Emit an exact copy of the lines running from the start of the records to the line containing "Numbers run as", both included.

Data excerpts
:::::
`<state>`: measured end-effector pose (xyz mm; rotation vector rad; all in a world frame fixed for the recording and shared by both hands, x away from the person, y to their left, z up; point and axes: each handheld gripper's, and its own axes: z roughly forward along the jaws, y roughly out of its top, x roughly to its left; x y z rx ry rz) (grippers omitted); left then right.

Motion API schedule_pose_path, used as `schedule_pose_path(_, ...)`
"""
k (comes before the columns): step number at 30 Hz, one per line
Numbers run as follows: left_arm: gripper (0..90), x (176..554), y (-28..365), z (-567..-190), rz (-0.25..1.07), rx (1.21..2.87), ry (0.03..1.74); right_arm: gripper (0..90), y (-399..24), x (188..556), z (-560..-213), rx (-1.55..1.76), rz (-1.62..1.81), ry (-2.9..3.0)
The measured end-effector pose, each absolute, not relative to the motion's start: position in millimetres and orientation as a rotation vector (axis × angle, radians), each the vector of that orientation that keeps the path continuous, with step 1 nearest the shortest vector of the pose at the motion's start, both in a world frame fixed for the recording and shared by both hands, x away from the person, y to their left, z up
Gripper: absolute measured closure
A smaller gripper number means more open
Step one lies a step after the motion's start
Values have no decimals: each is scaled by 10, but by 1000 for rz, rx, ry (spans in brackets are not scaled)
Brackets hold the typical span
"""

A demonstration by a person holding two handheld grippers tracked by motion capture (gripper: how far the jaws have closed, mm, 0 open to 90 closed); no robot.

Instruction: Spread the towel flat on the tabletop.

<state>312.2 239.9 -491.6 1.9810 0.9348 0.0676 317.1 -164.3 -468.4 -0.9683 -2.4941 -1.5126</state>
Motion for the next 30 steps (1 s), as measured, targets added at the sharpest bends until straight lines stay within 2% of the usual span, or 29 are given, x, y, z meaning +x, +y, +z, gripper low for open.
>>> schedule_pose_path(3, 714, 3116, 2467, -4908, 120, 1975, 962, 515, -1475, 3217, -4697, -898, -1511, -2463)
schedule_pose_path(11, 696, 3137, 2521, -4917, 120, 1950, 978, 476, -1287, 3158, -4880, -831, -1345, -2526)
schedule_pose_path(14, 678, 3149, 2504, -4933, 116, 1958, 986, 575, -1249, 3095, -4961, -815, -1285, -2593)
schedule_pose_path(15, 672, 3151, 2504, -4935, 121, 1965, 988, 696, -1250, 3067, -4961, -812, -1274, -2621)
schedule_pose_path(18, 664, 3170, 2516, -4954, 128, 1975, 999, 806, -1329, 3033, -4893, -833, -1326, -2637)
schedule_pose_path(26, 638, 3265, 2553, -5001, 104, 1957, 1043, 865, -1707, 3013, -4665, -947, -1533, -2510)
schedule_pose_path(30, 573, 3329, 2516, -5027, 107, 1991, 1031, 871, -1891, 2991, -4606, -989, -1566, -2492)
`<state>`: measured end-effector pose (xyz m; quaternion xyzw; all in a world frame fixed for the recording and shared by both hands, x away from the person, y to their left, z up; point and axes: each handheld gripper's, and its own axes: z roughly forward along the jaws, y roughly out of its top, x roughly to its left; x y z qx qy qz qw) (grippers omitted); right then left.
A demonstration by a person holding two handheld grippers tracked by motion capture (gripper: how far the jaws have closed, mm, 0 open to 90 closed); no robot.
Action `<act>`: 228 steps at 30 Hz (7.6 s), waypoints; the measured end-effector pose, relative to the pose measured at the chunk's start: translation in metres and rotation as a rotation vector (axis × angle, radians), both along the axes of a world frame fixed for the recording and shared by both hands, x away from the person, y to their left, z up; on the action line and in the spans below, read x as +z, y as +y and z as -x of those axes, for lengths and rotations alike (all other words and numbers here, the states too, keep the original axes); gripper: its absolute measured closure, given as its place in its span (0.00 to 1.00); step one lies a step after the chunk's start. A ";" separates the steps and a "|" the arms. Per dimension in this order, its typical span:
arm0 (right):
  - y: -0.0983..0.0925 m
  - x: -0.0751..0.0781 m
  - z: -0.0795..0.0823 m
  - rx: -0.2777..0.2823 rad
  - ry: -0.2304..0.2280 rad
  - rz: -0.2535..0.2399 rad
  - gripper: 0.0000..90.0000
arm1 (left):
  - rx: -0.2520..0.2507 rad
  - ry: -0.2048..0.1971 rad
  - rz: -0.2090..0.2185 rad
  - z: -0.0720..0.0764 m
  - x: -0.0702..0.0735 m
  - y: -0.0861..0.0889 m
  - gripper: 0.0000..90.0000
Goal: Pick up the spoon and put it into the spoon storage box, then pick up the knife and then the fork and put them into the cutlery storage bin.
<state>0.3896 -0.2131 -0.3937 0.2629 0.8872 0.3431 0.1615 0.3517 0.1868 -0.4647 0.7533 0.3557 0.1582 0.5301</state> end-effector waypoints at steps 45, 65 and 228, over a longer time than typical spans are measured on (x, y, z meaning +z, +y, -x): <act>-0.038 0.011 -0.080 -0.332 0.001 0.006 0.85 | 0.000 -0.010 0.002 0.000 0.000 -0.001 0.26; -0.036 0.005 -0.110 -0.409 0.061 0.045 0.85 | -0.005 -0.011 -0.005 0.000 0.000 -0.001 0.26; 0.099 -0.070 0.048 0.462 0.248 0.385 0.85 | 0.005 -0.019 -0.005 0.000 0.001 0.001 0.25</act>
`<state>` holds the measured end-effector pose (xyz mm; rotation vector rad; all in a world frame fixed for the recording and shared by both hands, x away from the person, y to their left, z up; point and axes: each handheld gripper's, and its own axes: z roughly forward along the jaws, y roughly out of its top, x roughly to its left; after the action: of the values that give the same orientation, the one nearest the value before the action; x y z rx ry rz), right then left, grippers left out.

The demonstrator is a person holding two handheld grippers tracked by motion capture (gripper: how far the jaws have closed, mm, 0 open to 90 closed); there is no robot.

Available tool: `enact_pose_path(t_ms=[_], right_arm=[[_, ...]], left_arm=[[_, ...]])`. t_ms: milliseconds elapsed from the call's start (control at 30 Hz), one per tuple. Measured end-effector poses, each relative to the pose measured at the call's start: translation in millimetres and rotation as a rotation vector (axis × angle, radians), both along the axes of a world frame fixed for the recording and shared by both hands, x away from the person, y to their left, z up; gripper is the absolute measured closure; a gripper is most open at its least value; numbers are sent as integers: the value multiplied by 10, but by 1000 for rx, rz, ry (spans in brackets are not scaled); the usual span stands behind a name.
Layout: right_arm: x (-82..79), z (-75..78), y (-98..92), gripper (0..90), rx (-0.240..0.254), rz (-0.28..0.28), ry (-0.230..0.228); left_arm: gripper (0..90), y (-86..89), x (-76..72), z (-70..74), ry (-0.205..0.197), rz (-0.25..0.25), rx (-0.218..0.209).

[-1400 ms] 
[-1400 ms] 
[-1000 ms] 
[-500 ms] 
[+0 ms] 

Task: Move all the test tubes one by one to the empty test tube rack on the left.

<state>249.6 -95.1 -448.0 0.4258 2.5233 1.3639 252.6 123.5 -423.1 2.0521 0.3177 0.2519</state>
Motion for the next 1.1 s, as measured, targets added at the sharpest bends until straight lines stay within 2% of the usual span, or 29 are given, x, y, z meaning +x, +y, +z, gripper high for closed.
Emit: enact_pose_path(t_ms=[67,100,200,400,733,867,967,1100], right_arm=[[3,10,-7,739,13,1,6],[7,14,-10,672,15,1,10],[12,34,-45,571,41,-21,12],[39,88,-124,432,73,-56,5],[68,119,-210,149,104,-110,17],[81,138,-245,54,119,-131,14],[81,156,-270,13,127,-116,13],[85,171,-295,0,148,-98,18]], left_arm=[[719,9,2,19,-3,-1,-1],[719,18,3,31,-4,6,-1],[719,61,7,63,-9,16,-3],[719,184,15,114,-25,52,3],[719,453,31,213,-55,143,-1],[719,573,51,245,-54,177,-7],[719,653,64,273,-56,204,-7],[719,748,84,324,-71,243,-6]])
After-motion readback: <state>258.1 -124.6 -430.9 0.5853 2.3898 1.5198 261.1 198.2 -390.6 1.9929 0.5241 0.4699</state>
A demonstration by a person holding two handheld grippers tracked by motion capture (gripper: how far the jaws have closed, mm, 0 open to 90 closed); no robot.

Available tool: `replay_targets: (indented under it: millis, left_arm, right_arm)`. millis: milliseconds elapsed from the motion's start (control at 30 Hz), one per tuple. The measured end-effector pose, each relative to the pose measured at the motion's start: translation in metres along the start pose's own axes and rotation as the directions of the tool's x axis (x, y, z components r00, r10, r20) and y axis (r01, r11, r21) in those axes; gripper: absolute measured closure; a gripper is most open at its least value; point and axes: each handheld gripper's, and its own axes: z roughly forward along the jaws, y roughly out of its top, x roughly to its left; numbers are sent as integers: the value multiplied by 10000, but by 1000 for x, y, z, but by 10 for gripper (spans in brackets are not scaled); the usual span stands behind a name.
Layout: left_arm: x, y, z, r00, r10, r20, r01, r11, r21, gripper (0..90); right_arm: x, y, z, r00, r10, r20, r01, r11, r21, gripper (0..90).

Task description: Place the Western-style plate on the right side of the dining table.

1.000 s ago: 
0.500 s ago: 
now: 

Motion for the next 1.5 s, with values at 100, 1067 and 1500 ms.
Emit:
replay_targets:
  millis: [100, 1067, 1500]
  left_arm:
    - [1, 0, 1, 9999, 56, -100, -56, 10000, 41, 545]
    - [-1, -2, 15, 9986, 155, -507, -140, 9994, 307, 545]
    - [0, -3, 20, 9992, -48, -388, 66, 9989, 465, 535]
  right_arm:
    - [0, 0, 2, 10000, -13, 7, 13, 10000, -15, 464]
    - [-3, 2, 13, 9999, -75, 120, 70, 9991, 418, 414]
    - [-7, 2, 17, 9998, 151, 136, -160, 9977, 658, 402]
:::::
◆ **Expected answer**:
`<state>`: measured end-effector pose (xyz mm; rotation vector rad; all in a world frame fixed for the recording and shared by both hands, x away from the person, y to their left, z up; point and axes: each handheld gripper's, and its own axes: z roughly forward along the jaws, y roughly out of its top, x roughly to its left; x y z rx ry rz) (grippers omitted); left then right.

Motion API schedule_pose_path, used as `schedule_pose_path(_, ...)`
"""
k (comes before the columns): step number at 30 Hz, one per line
Numbers run as follows: left_arm: gripper (0..90), x (176..554), y (-28..365), z (-567..-190), rz (-0.25..1.07), rx (1.21..2.87), ry (0.03..1.74); right_arm: gripper (0..90), y (-399..24), x (188..556), z (-560..-213), rx (-1.55..1.76), rz (-1.62..1.81), ry (-2.9..3.0)

The work on this exercise is complete.